You are viewing a plain text version of this content. The canonical link for it is here.
Posted to users@spamassassin.apache.org by LuKreme <kr...@kreme.com> on 2009/04/01 00:36:05 UTC

Re: quirks with bayes ?

On 31-Mar-2009, at 14:24, James Wilkinson wrote:
> I wrote (about the AWL):
>> In the absence of any sort of expire mechanism¹ (see, for example,
>> https://issues.apache.org/SpamAssassin/show_bug.cgi?id=6059) one  
>> can do
>> a crude approximation by periodically resetting it.
>
> LuKreme wrote:
>> But why would you want to ever reset the AWL?
>
> To quote that bug report:
>    at this stage I don’t think it’s worth having on by default,  
> given
>    the problems it causes for disk load and out-of-control bloated db
>    files eating lots of disk space and memory, vs the marginal gains  
> in
>    accuracy it provides.  let’s set it off by default.

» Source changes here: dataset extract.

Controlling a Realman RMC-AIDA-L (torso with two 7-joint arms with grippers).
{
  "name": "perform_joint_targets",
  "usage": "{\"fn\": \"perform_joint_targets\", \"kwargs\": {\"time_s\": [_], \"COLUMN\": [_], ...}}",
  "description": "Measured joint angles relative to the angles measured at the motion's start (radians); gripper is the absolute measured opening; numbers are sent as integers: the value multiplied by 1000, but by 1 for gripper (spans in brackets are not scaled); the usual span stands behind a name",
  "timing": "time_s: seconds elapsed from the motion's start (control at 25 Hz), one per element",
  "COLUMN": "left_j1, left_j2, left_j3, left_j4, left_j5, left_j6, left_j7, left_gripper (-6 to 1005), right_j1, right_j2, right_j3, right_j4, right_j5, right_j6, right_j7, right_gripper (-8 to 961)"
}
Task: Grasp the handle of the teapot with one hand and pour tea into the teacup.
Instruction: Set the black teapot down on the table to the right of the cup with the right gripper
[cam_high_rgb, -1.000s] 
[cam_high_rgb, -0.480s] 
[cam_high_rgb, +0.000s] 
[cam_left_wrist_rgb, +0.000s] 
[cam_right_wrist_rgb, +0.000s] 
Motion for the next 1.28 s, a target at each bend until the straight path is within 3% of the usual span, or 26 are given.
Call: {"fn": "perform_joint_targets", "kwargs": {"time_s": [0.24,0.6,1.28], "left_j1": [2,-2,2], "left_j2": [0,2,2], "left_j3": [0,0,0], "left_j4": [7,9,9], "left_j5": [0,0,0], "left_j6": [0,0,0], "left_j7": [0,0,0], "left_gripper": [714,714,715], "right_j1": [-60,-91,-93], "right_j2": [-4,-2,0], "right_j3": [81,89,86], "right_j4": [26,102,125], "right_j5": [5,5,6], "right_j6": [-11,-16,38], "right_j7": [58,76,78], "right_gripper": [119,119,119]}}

Wow.  I couldn't possibly disagree more.  AWL is crucial to avoid the  
occasional 'spammish' message from people I correspond with often. For  
example, I just got this from my cousin:

X-Spam-Status: No, score=3.4 required=5.0  
tests=AWL,BAYES_95,EXTRA_MPART_TYPE,
	HTML_FONT_SIZE_HUGE,HTML_IMAGE_RATIO_02,HTML_MESSAGE,SPF_PASS,
	UNPARSEABLE_RELAY autolearn=no version=3.2.5

> One can temporarily get the db files under control by deleting them  
> and
> letting SpamAssassin recreate them from scratch.

Under control?  They are not significantly large. The largest auto- 
whitelist on my system is 10M and most of them are under 500K.

What's odd is that db41_dump185 autowhitelist produces no readable  
info, while strings autowhitelist at least shows SOME information.

-- 
Can't stop the signal